### REQUIRED ACTION
Go through the entries, filter for the word "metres", and copy every line that has it.

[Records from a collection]
___
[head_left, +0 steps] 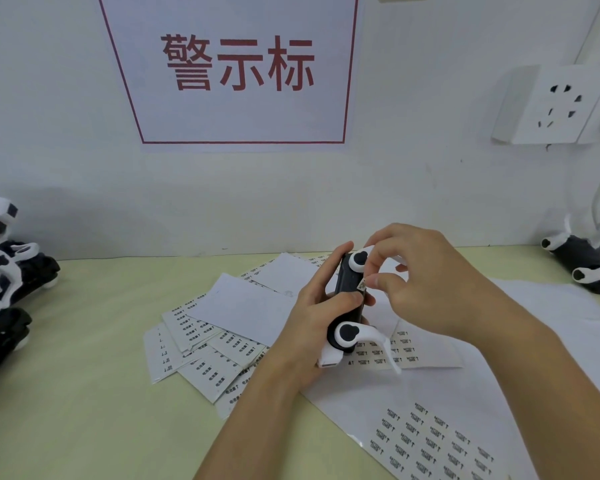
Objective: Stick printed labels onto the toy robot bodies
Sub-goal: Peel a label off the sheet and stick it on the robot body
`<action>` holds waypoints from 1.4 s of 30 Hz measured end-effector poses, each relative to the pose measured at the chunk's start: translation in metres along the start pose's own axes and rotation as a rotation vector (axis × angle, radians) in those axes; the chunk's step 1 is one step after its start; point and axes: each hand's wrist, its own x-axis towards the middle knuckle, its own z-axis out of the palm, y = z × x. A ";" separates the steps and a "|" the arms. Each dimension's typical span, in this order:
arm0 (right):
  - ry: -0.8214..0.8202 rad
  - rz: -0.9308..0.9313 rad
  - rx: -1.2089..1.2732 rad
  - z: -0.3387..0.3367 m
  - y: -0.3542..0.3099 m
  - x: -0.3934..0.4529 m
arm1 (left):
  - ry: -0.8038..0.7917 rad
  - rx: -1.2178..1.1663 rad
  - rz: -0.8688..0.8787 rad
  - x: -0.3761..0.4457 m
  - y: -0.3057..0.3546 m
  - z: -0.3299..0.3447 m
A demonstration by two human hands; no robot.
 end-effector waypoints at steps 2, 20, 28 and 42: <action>0.003 0.001 -0.005 0.000 -0.001 0.000 | 0.001 0.003 -0.001 0.000 0.000 0.000; 0.020 0.004 0.004 0.004 0.001 0.001 | 0.041 0.039 0.019 0.002 -0.002 -0.001; 0.027 0.013 -0.004 0.006 -0.001 0.001 | 0.050 0.020 0.008 0.002 -0.002 -0.001; 0.103 0.014 -0.009 0.012 -0.005 -0.001 | 0.073 0.011 -0.006 0.000 0.001 -0.001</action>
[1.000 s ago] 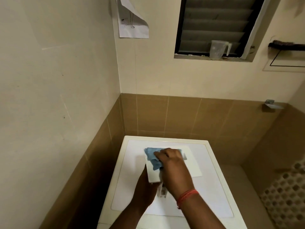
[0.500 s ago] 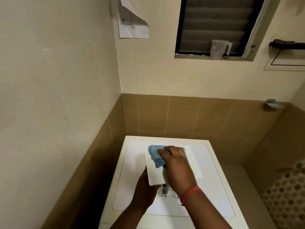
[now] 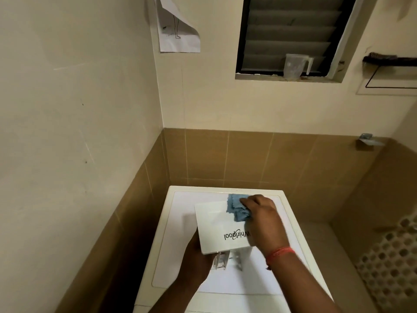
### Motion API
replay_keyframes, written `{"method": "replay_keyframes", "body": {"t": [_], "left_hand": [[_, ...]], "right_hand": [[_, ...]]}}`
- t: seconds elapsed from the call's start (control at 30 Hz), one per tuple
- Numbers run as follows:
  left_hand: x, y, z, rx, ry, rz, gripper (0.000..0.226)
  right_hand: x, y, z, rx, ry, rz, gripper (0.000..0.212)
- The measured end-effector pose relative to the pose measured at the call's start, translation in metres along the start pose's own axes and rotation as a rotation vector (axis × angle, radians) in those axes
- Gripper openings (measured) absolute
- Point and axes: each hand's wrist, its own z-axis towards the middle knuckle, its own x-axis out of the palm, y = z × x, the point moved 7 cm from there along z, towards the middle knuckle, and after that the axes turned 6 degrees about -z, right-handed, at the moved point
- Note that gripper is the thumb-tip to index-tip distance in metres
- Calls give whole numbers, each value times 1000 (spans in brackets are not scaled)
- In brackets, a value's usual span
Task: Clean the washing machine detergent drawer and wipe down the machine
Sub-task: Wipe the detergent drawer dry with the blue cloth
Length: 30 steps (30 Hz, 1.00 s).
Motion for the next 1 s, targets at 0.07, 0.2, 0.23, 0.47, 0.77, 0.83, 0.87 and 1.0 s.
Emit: {"method": "replay_keyframes", "body": {"t": [0.07,0.2,0.23,0.47,0.77,0.83,0.87,1.0], "left_hand": [[-1,-3,0,-5,-29,2,45],[2,11,-4,-79,38,79,20],[1,14,-2,-80,17,76,22],[9,0,-8,-21,1,33,33],[-6,10,-5,18,-72,201,36],[-8,13,-4,8,-74,199,38],[-8,12,-4,12,-72,192,39],[-7,11,-5,5,-74,168,41]], "right_hand": [[15,38,-7,-107,25,47,56],[26,112,-17,-324,124,143,37],[27,111,-14,-325,167,142,39],[-8,-22,2,-15,52,47,52],[-24,-38,-80,-3,2,28,64],[-24,-39,-78,38,12,35,61],[-24,-37,-71,37,11,36,59],[-13,-28,-41,65,36,56,61]]}}
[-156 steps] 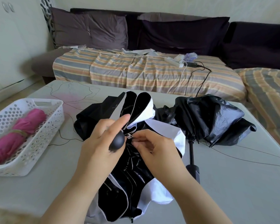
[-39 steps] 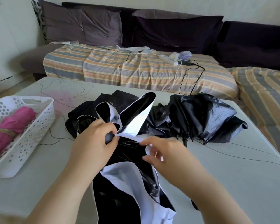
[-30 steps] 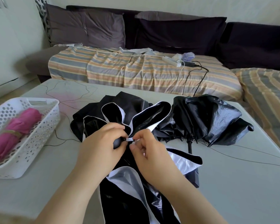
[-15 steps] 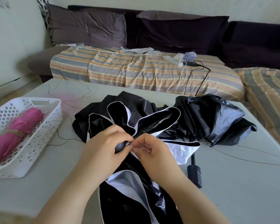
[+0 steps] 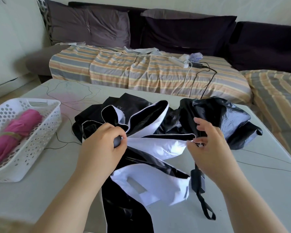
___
### RESULT OF THE TASK
`<action>` holds waypoints from 1.4 s of 30 Hz measured end-effector poses, each relative to the pose measured at the chunk's start: translation in metres along the start pose's own axes and rotation as a rotation vector (axis × angle, radians) in those axes; the chunk's step 1 is one step after its start; point and axes: each hand's wrist, its own x-axis towards the middle knuckle, its own z-axis out of the palm, y = z × x. A ";" separates the steps and a "|" the arms. Each dimension's typical span, in this order:
- The measured end-effector pose relative to the pose measured at the call's start, translation in metres along the start pose's own axes and rotation as a rotation vector (axis × angle, radians) in those axes
- Note that gripper is the thumb-tip to index-tip distance in metres

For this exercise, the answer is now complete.